> [The problem] Write out, word for word, every line in the data below from the one containing "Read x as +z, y" to the one containing "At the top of", both of them included.

> [Supplied data]
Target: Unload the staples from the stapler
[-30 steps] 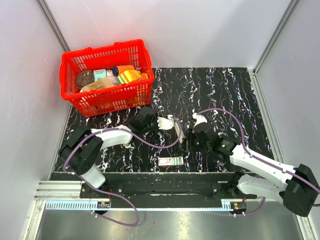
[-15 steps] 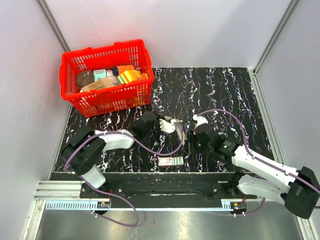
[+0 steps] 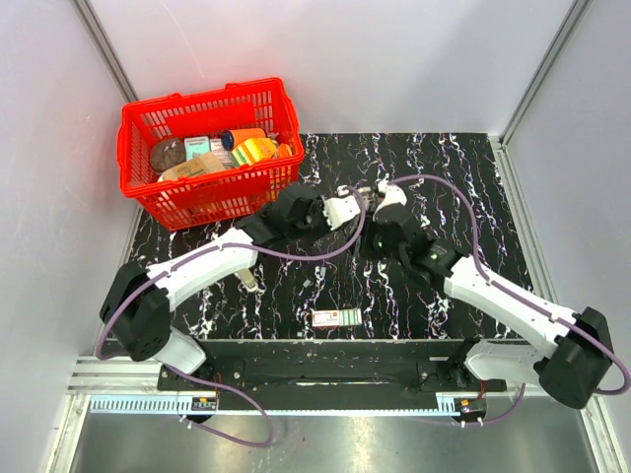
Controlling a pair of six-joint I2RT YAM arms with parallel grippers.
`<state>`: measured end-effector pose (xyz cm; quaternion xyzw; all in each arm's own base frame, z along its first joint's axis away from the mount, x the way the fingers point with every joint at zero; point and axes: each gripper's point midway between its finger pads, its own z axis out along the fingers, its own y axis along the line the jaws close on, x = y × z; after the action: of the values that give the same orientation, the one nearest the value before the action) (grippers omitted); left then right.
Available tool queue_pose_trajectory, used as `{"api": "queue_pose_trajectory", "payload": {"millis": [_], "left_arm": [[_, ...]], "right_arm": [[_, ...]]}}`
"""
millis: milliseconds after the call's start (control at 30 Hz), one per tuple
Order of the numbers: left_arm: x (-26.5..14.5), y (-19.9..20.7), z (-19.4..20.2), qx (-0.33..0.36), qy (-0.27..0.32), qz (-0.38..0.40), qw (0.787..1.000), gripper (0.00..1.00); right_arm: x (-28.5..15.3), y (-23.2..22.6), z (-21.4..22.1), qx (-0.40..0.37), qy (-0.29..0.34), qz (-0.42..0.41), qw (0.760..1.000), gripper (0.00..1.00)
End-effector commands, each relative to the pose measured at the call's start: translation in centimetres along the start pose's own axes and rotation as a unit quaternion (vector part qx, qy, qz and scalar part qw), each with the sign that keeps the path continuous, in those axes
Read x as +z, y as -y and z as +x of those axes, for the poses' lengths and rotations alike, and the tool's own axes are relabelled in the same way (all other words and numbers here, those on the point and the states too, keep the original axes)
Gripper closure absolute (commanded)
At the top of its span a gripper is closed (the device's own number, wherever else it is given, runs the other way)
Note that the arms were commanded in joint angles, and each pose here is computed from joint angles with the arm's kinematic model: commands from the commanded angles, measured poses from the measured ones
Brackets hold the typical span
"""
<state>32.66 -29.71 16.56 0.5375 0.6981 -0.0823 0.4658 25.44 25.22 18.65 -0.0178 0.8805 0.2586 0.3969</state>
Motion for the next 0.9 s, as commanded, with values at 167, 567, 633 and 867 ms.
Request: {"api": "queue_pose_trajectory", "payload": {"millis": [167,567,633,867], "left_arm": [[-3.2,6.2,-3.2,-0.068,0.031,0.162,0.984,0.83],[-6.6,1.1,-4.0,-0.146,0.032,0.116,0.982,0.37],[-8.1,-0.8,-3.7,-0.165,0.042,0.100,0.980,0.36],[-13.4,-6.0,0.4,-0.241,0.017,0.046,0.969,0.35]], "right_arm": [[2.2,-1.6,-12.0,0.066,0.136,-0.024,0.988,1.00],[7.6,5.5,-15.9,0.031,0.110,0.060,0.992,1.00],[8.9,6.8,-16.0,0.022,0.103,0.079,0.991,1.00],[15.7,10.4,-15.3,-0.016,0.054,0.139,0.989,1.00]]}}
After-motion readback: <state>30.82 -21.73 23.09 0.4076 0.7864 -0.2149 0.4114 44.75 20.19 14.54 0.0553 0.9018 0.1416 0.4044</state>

> [Solution to this problem]
Read x as +z, y as -y and z as +x of those axes, for the poses' lengths and rotations alike, and the tool's own axes are relabelled in the same way (all other words and numbers here, those on the point and the states too, keep the original axes)
Gripper closure absolute (commanded)
At the top of its span a gripper is closed (the device's own number, wherever else it is given, runs the other way)

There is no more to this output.